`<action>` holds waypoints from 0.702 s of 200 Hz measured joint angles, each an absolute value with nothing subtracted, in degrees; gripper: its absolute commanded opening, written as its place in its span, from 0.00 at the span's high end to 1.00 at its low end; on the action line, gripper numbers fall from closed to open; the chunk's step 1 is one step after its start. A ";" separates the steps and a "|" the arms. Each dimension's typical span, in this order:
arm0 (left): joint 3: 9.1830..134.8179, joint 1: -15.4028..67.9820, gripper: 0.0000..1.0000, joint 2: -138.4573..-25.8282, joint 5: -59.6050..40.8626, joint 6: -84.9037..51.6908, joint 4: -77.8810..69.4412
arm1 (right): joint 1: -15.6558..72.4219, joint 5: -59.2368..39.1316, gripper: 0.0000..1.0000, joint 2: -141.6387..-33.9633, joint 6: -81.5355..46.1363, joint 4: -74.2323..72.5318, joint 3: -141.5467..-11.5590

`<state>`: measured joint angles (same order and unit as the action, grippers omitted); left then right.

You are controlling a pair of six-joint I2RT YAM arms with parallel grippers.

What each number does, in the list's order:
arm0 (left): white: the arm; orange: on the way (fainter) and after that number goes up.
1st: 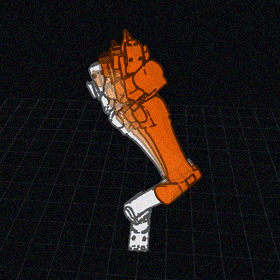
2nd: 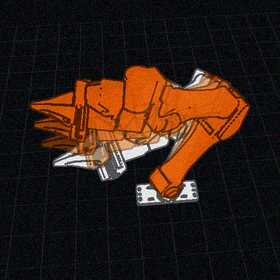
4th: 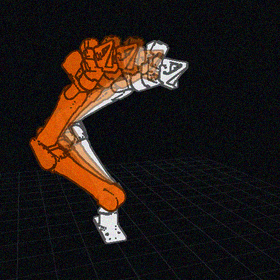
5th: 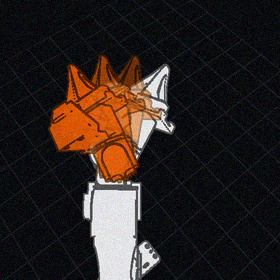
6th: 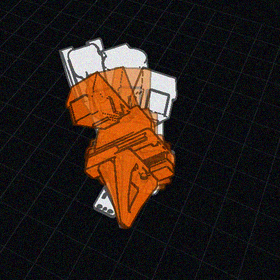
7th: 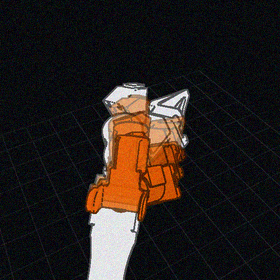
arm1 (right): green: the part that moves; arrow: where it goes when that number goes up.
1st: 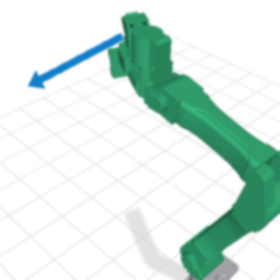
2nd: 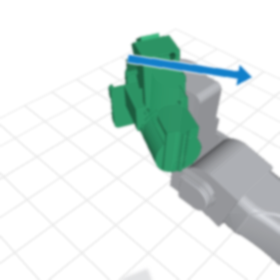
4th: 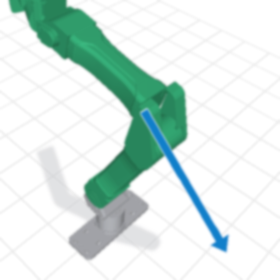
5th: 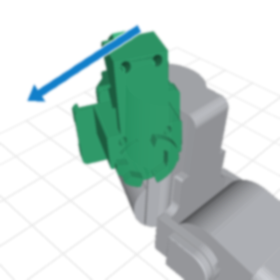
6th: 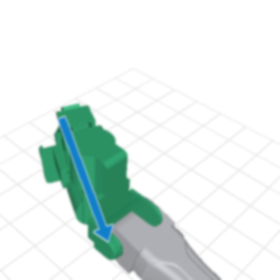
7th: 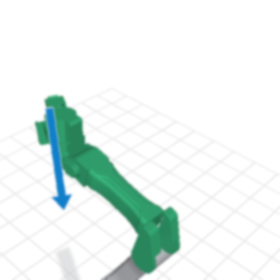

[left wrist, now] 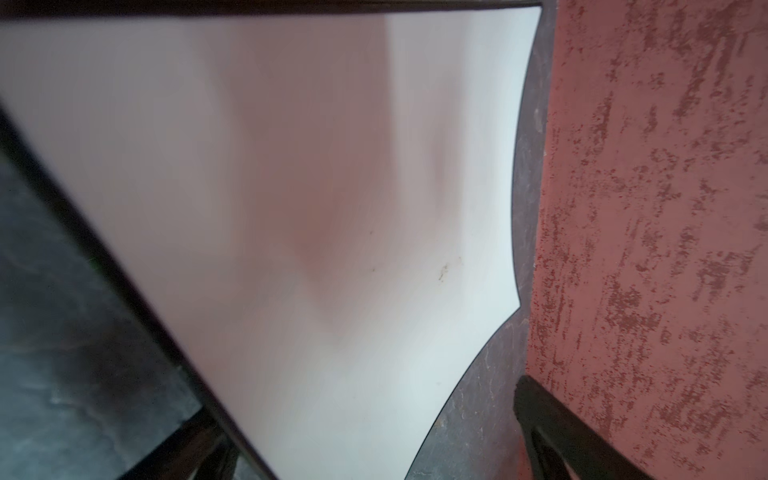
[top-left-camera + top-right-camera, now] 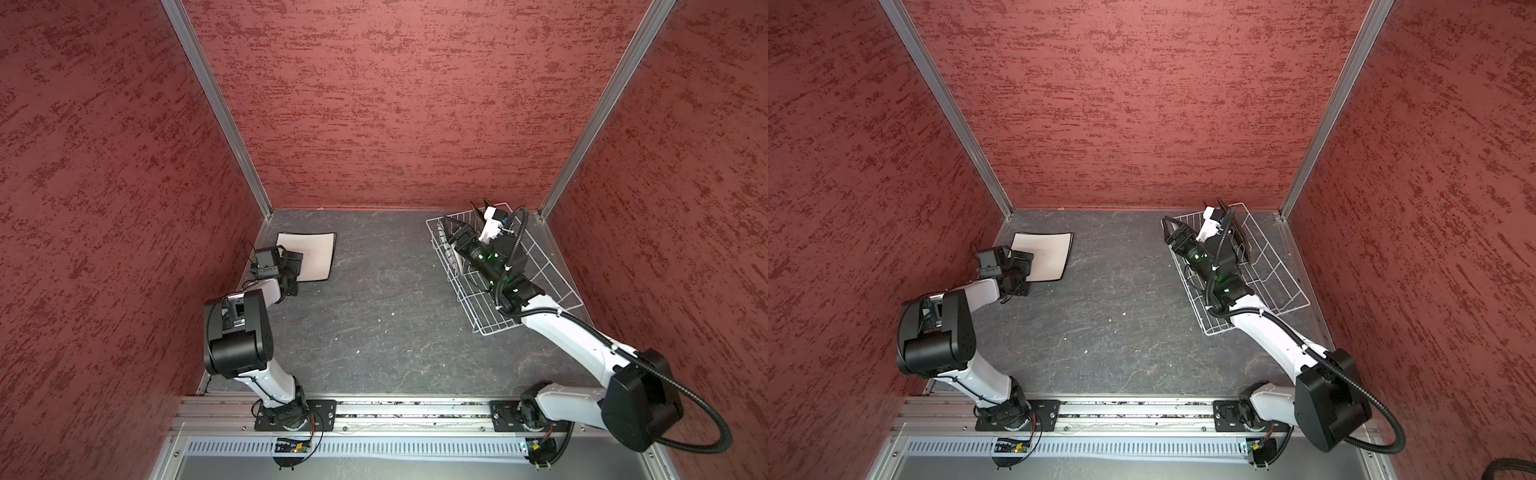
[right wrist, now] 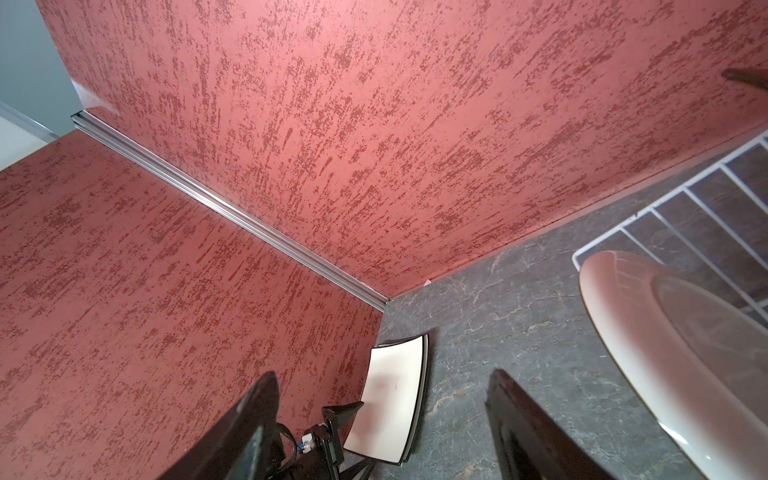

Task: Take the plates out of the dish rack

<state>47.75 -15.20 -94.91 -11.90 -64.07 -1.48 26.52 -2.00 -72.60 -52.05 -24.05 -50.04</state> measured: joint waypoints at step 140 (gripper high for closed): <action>50.59 -15.14 0.01 -93.65 -10.22 -60.53 3.92 | 26.24 -0.99 0.19 -68.23 -51.88 -23.73 -47.55</action>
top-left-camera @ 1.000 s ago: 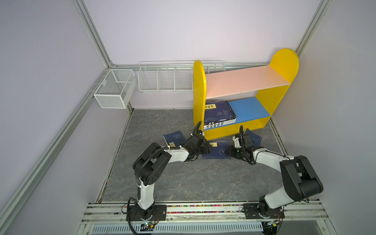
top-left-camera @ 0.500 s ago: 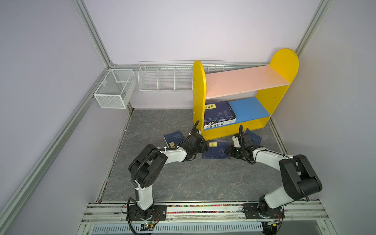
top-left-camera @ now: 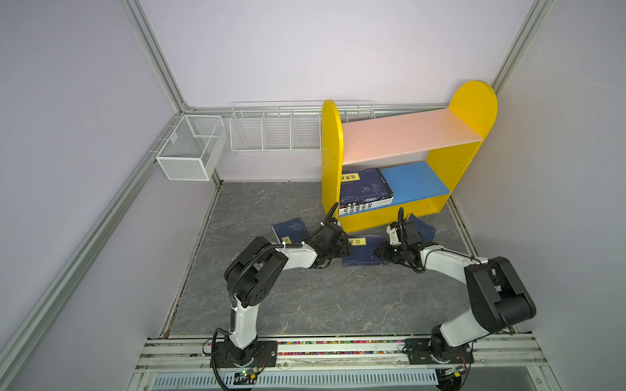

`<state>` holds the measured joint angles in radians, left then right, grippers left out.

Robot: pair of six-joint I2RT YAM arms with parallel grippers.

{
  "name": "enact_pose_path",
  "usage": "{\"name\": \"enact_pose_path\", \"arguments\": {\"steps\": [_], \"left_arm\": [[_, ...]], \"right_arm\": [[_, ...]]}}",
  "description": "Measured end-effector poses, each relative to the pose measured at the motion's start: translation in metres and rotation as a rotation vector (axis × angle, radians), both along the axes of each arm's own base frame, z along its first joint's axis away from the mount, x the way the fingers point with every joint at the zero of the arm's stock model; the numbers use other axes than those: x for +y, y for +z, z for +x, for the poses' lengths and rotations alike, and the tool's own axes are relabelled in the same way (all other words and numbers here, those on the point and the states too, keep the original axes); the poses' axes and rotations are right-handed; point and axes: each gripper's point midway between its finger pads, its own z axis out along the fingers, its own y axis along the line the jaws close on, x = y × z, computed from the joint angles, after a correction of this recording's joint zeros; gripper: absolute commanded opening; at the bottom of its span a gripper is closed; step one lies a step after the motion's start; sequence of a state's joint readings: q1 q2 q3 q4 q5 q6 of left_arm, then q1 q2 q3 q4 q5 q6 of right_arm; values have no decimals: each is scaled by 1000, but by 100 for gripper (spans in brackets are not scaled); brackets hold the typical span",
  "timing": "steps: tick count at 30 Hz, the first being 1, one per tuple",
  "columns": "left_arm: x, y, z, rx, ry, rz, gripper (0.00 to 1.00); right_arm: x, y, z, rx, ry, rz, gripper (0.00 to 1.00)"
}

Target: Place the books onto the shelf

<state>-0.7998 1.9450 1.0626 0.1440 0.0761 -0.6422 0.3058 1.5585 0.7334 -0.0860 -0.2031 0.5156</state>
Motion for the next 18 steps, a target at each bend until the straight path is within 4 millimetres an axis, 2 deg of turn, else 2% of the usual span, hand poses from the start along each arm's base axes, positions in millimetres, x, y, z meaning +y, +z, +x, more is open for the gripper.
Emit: {"name": "enact_pose_path", "arguments": {"steps": [7,12,18], "left_arm": [[-7,10,0,-18,-10,-35,24],[-14,25,2,-51,-16,-79,22],[-17,29,3,-58,-15,-99,21]], "right_arm": [[1,0,0,1,4,7,40],[4,1,-2,5,15,22,40],[6,-1,-1,7,21,31,40]]}}
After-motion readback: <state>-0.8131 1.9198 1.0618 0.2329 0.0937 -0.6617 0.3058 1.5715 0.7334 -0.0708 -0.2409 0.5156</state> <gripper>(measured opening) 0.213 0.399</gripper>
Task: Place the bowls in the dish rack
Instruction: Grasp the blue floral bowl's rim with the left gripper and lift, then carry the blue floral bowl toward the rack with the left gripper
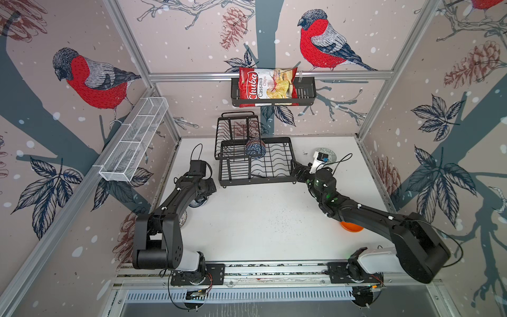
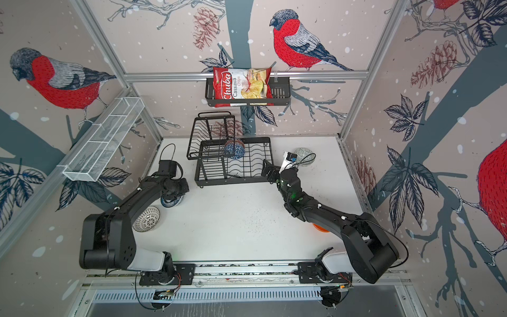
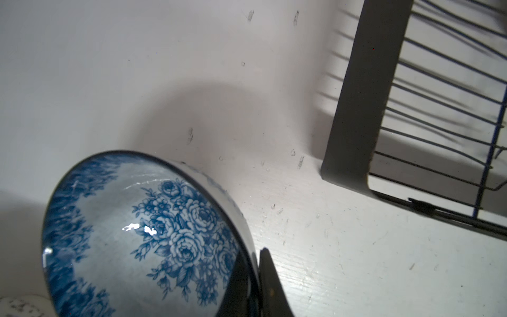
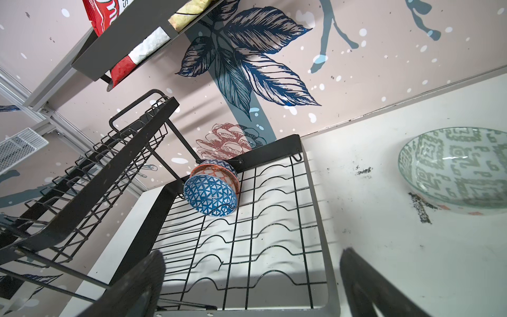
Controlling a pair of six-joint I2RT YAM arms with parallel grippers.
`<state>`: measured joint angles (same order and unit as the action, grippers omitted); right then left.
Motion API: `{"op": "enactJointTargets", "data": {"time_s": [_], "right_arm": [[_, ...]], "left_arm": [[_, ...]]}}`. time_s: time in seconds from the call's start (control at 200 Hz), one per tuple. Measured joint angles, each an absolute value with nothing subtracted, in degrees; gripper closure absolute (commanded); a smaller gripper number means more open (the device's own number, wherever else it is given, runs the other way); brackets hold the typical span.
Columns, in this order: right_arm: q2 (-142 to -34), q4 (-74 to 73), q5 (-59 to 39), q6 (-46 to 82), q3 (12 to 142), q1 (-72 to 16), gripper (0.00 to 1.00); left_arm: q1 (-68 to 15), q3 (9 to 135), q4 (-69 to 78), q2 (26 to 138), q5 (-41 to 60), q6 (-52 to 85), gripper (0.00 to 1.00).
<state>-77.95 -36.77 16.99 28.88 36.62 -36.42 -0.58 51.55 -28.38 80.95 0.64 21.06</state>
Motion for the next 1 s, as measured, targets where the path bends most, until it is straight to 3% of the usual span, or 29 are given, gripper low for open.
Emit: {"op": "enactJointTargets", "data": {"time_s": [0.33,0.65,0.78,0.996], "right_arm": [[-78.15,-36.32,16.95,29.91,36.62,-36.1,0.0],[-78.61,-34.87,17.06,31.59,36.73,-34.74,0.0],[-78.61,-34.37,17.54,32.45,36.69,-33.82,0.0],[-77.71,-32.53,18.92,34.63,36.25,-32.53,0.0]], "left_arm": [[-6.0,46.74,-27.29,69.25,2.39,25.71,1.0],[-24.47,42.33,-27.59,61.82,-4.89,34.39,1.0],[-33.95,42.35,-26.98,64.29,-8.51,37.54,1.0],[-45.65,49.5,-25.06,77.36,-13.65,39.18,1.0]]}}
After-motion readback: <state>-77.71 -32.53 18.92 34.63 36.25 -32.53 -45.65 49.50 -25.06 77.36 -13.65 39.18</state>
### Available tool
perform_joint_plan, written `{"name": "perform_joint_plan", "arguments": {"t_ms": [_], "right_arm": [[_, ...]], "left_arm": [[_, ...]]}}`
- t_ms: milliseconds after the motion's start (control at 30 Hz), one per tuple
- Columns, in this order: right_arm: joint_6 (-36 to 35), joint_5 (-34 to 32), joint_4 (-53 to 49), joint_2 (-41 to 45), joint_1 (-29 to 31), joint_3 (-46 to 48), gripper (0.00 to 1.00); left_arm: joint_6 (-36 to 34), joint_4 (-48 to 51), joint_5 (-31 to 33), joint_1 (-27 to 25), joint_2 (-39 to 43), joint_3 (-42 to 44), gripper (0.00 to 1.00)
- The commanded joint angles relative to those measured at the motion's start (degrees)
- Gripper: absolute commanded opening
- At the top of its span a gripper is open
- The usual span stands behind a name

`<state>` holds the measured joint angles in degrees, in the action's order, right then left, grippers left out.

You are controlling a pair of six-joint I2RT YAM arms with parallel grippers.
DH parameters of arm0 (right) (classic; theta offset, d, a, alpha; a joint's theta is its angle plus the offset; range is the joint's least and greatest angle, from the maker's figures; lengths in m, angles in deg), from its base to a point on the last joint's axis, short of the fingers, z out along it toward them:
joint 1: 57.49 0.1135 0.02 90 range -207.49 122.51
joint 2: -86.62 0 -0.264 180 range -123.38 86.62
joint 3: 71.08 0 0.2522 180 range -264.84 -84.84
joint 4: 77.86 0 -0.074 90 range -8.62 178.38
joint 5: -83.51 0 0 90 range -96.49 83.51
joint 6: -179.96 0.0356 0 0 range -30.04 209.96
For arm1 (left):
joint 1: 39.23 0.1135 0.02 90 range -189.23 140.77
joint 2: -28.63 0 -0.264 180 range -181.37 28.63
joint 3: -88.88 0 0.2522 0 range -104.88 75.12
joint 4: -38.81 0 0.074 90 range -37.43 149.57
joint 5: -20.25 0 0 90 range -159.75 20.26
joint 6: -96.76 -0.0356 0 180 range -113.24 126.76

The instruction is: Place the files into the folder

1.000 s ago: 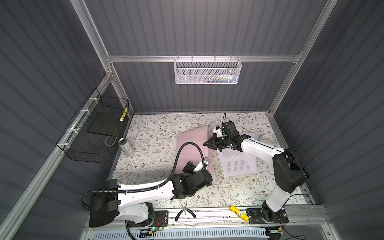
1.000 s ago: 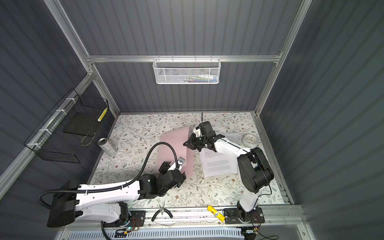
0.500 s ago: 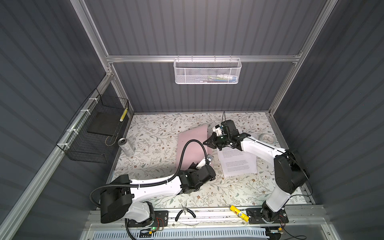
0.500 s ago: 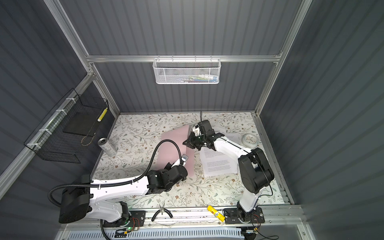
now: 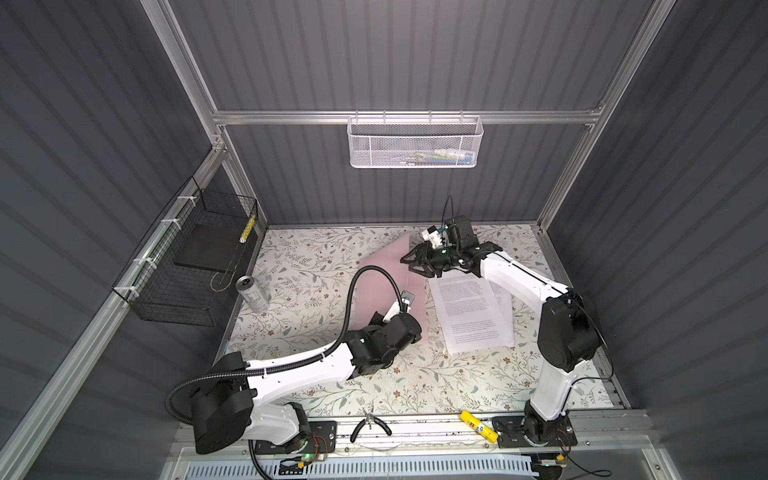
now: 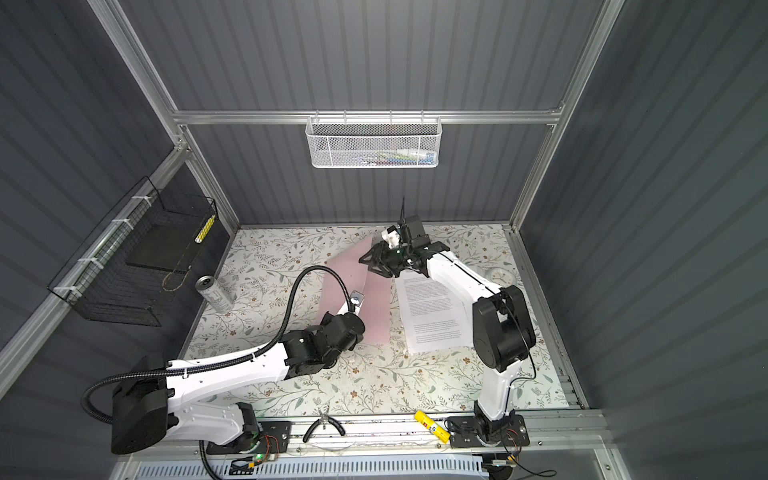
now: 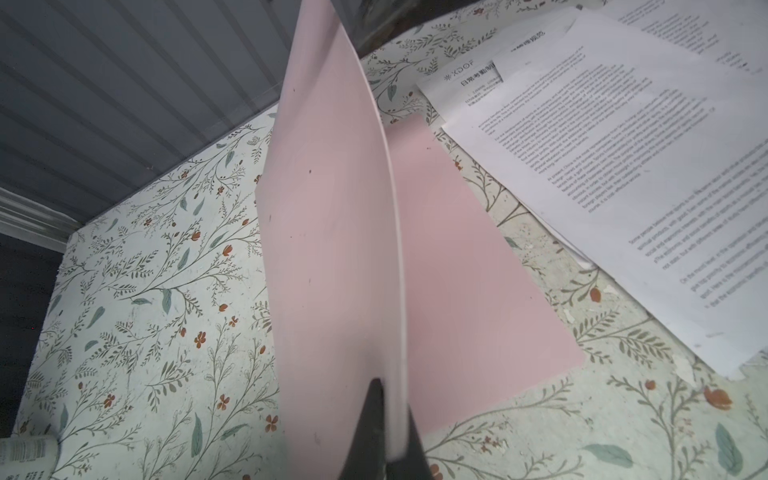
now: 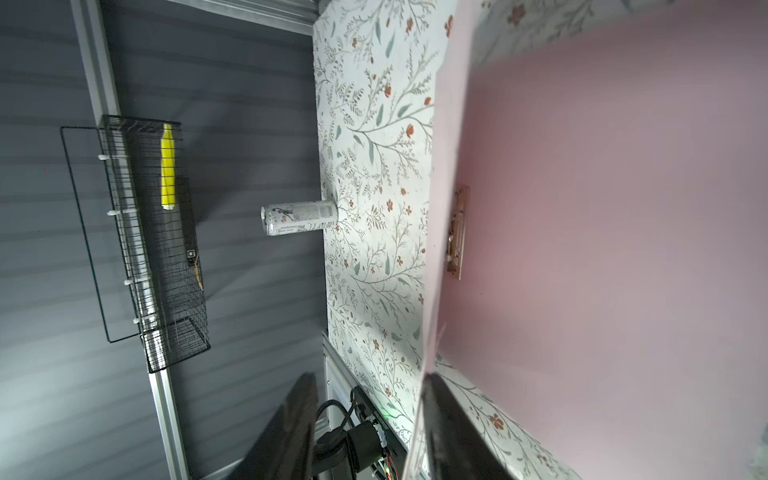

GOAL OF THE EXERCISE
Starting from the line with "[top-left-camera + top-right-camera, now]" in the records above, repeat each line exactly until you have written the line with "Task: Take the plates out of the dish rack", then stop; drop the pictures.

THE COMPLETED TASK
[top-left-camera + top-right-camera, now] 
[right wrist, now] 

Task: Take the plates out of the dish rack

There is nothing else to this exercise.